Call Me Kat is a new sitcom produced by The Big Bang Theory’s Mayim Bialik and Jim Parsons. It’s a take-off on a British sitcom and centres around a woman who chucked it all to open a cat café. But it’s no Big Bang Theory.
Sitcoms are more often than not, a hotbed of extreme characters you’d never meet in the real world. Sure, we like to say our friend is just like Seinfeld’s Kramer or our co-worker is a Phoebe Buffay clone. But really, these people rarely exist.
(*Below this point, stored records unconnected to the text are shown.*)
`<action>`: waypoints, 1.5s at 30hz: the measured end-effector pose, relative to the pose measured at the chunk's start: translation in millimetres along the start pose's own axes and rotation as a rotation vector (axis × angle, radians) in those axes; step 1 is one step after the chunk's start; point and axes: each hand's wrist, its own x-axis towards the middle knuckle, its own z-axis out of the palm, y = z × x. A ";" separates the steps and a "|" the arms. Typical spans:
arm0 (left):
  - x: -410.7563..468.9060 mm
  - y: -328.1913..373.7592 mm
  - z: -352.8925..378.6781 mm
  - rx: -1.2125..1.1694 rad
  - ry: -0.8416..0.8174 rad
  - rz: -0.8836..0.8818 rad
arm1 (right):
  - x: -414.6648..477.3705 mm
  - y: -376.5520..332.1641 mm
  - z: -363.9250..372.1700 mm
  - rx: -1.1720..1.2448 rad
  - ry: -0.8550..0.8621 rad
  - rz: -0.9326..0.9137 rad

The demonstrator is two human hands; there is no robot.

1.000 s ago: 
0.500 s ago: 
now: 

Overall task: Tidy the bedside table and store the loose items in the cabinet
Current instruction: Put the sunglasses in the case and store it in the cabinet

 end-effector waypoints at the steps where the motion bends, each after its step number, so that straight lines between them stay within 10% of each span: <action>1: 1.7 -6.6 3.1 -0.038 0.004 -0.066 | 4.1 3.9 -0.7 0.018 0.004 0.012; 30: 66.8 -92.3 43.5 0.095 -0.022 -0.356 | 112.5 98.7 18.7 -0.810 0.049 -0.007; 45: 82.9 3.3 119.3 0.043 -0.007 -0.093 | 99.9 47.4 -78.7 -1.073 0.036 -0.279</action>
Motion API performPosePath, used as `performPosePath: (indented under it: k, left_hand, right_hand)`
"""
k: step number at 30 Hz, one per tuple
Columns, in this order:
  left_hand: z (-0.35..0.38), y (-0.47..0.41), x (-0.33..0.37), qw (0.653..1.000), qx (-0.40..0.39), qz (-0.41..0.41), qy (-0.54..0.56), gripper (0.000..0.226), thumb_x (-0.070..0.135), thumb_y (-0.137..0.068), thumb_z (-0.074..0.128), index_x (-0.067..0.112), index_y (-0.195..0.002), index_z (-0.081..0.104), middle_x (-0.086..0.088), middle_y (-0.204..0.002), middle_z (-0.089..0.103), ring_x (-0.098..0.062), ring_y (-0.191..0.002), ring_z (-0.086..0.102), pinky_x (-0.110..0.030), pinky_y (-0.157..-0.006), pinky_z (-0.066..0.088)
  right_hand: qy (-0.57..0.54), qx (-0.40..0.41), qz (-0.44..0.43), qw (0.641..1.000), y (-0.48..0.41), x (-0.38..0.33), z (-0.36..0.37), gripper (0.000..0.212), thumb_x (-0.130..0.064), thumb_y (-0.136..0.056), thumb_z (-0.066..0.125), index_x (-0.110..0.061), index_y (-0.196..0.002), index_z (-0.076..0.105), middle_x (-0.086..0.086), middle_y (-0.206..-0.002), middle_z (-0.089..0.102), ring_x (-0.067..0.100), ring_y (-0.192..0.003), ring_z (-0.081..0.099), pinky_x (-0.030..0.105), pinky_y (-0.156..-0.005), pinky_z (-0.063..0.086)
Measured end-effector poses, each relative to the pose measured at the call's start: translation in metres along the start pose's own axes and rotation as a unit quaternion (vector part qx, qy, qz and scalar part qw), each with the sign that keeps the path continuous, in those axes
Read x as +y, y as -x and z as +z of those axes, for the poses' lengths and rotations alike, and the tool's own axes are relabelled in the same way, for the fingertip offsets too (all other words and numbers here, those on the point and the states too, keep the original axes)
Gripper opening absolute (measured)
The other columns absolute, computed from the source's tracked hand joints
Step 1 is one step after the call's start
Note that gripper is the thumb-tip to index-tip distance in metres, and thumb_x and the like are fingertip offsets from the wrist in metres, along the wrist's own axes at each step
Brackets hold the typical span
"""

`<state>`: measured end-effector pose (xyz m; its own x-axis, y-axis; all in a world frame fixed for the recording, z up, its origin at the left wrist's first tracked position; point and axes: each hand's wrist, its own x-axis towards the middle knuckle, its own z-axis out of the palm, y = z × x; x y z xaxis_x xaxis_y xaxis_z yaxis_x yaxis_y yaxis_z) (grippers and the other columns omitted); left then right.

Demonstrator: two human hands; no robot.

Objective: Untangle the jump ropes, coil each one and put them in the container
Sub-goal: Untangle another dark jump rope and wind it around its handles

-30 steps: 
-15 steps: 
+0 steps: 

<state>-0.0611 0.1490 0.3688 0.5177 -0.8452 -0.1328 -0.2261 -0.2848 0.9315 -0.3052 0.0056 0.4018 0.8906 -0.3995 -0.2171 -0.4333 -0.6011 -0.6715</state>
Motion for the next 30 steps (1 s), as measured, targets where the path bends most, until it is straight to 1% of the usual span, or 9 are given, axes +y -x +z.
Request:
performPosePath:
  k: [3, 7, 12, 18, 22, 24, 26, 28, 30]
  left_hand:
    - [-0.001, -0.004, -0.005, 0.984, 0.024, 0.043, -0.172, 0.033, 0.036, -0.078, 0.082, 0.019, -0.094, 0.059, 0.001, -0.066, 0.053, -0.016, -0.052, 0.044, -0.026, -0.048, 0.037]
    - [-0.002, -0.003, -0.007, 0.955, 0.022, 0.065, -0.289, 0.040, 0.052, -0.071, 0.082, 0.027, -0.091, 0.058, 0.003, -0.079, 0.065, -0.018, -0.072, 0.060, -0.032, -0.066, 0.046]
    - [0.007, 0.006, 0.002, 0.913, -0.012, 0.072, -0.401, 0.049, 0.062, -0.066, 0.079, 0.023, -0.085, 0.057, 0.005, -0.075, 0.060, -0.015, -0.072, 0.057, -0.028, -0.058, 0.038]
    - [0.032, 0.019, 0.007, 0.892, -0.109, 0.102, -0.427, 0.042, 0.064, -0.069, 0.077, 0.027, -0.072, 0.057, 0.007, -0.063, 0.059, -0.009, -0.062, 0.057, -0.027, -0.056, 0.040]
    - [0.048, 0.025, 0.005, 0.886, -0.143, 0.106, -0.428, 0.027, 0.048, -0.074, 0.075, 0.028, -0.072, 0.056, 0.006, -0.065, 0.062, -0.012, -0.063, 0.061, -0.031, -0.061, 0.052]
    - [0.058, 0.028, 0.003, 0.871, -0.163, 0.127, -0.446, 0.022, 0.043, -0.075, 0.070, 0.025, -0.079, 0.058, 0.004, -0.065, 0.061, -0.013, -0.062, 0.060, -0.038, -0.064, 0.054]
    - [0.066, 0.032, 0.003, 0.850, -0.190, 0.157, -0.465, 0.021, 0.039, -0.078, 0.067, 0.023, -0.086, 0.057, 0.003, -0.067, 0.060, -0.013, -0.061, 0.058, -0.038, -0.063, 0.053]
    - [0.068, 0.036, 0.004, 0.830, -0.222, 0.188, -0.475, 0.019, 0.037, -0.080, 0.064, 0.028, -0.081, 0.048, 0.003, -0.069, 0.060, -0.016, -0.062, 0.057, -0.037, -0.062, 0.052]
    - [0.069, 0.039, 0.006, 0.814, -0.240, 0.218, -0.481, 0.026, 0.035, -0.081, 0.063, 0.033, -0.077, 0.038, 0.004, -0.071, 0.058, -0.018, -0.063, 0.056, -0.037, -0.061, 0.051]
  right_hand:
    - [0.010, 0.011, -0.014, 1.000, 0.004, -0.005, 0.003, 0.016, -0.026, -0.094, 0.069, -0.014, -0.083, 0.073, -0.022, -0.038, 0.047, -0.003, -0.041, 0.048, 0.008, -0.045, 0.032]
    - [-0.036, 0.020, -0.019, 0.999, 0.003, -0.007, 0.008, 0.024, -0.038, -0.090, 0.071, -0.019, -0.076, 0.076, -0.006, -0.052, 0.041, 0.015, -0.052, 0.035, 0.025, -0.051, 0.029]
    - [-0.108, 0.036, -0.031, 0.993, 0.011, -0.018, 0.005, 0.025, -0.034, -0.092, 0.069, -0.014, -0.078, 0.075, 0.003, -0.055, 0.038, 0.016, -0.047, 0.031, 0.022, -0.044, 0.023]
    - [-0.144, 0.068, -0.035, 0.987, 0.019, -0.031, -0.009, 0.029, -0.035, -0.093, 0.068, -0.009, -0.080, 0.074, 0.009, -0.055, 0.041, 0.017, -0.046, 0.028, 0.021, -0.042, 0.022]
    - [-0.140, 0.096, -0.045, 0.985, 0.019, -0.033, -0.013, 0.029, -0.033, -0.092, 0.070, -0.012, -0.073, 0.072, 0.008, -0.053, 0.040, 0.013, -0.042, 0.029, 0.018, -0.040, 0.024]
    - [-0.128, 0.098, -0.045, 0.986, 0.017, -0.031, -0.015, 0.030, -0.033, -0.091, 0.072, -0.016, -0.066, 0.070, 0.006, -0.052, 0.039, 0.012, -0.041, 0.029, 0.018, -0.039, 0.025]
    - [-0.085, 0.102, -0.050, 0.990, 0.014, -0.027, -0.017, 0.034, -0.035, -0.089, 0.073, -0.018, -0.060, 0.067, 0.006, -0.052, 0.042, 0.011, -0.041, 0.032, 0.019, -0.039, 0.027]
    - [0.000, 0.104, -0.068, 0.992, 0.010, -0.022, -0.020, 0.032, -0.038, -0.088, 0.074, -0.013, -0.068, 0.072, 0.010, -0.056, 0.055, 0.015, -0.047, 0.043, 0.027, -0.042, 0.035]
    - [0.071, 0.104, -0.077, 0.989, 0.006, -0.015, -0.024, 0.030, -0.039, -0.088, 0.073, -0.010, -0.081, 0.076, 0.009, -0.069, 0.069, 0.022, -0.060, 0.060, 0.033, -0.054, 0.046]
That’s why we like to watch them on the occasional sitcom. Unfortunately, Call Me Kat has but one somewhat outlandish character: Kat, who regularly breaks the fourth wall and talks directly to the audience. It’s a little odd, but so did House of Cards’ Frank Underwood and even Saved By the Bell’s Zack Morris. So what exactly has Kat done that is so “out there”?
She quit her successful career teaching math to start her own business. (Big deal.) At 39, she’s single and quite alright with it. (Say it isn’t so!) And in the first episode, she kicked her ex-crush in the face and brought her gay, 65-year-old, 4’11” employee as her “boyfriend” to a wedding. (Haven’t we all?)
So if Kat is our wild child for the show, audiences will be disappointed. She’s definitely no Amy Farrah Fowler but she is relaxed and totally relatable.
I was more shocked by Swoosie Kurtz as her mother. The scene-stealing icon has always had impeccable comedic timing. She’s just fun to watch. Usually. At 75, her surgically-lifted face isn’t fooling anyone despite her forehead being stretched so tight and wide she looks like a hydrocephalic puppy with an expanding head and shrinking body.
Plus her character is written like a stereotypical society ol’ bitty. That’s not the Swoosie audiences know and love.
Meanwhile, Cheyenne Jackson is pretty to look at as Kat’s former high school crush. And we’ve got two black characters hovering in the background waiting for something to do. But thus far, it’s all about Kat.
In the pilot, she discusses how difficult it is to be single at a wedding where you’ve got no one to share private chats, dirty jokes, or the occasional chicken dance. So why should Kat only be allowed to bring a “plus one” if it’s a serious boyfriend? (Yes, that was the bride’s rule.)
Watching, I had to wonder: Are these the little nuggets of life lessons we’ll get each week amid the various felines and song-and-dance routines? And yes, according to previews, there will be regular song-and-dance. So expect more people getting accidentally kicked in the face. (As a former dancer with a chipped tooth, I can tell you that it happens.)
I’m going to give Call Me Kat another chance. It had its moments. And I honestly like Kat for her complete lack of lunacy. But the show needs more from its supporting cast. After all, even The Big Bang Theory would have sputtered out without its ensemble.